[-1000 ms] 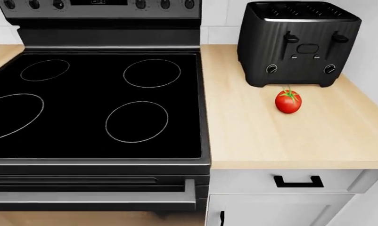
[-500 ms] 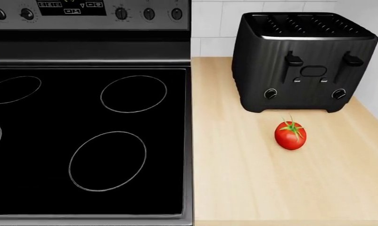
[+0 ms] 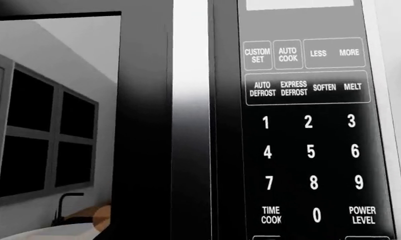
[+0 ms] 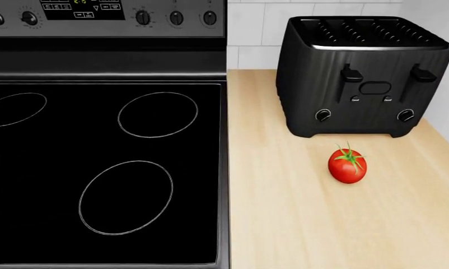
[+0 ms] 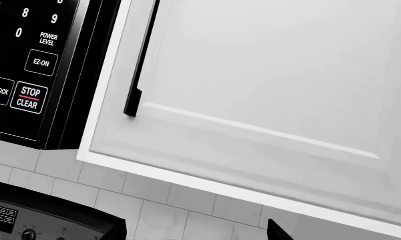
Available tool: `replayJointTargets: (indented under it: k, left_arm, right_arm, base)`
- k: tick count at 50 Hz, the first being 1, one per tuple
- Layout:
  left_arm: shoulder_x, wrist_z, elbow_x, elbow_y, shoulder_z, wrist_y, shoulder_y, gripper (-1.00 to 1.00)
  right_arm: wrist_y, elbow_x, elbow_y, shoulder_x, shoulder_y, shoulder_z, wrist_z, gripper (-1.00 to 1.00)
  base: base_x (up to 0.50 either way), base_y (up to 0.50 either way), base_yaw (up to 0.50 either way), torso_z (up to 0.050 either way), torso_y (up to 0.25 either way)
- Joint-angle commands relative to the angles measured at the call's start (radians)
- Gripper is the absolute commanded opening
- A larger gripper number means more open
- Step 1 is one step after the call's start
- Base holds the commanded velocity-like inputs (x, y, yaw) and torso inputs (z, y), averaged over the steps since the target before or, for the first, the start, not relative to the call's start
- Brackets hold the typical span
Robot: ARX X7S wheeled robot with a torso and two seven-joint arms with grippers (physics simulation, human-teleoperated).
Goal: Open the microwave door
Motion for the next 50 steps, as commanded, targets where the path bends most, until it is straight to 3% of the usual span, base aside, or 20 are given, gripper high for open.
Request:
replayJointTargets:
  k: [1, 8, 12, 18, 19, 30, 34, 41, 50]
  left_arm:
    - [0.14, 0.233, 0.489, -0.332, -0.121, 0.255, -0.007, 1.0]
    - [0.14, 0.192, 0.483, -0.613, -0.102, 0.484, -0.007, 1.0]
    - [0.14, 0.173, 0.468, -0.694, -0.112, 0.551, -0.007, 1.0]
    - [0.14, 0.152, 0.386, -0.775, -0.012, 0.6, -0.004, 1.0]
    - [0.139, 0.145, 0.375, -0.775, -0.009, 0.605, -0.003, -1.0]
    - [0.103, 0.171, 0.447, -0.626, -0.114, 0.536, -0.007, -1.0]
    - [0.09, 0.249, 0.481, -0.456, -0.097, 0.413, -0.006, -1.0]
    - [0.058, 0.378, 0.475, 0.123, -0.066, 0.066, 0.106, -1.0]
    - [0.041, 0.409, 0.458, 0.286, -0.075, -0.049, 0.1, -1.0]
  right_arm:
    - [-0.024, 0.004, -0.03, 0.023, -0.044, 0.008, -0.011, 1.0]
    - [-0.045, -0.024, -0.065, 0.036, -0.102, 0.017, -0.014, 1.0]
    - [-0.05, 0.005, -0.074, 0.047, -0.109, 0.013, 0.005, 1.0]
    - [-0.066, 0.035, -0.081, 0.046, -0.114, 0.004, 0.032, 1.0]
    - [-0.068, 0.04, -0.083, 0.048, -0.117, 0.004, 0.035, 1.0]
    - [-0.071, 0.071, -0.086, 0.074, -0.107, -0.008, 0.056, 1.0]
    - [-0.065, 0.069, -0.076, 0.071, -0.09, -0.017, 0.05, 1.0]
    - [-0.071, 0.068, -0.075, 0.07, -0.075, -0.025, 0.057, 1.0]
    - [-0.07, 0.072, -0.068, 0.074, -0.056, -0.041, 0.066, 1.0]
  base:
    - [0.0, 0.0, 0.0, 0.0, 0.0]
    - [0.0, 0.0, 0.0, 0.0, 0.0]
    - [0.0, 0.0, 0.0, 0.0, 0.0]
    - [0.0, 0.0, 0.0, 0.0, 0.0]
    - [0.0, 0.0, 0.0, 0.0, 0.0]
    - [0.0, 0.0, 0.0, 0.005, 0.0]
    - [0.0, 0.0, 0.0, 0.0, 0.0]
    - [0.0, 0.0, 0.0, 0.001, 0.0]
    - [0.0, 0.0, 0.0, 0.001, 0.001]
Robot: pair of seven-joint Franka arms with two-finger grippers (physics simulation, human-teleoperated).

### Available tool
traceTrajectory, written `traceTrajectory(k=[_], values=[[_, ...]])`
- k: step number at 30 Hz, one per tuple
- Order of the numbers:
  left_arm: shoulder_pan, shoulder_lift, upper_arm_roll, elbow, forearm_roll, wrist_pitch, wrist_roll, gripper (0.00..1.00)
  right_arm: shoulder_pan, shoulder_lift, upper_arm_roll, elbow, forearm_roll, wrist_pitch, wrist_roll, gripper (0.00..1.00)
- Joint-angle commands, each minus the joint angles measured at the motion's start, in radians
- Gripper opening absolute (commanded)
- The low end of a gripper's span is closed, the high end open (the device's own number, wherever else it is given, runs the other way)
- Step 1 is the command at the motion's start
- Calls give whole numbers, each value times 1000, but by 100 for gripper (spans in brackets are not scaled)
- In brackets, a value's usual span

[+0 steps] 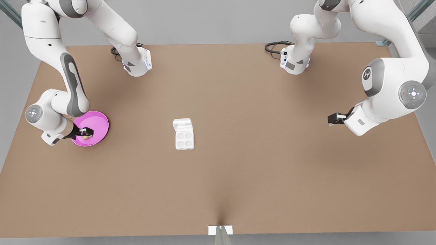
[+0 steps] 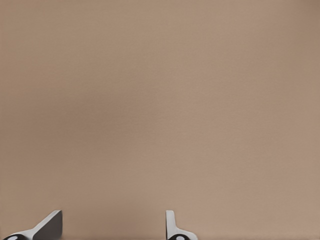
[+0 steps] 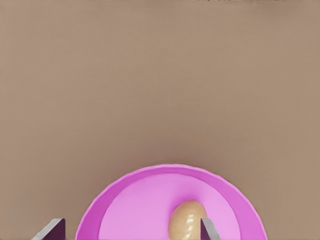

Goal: Pack egg into the box and close the box lid

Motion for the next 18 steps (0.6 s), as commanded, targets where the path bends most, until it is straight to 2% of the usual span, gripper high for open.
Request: traceTrajectory(k=[1, 15, 18], values=[[0, 3, 0, 0, 1, 6, 21, 100, -7, 37, 0, 3, -1, 160, -561, 100], [6, 46, 2, 0, 4, 21, 21, 100, -61, 70, 0, -14, 0, 203, -563, 100], [2, 46, 2, 0, 4, 22, 21, 100, -50, 64, 0, -33, 0, 137, -128, 100]])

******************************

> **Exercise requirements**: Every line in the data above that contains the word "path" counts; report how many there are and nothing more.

> **Result**: 2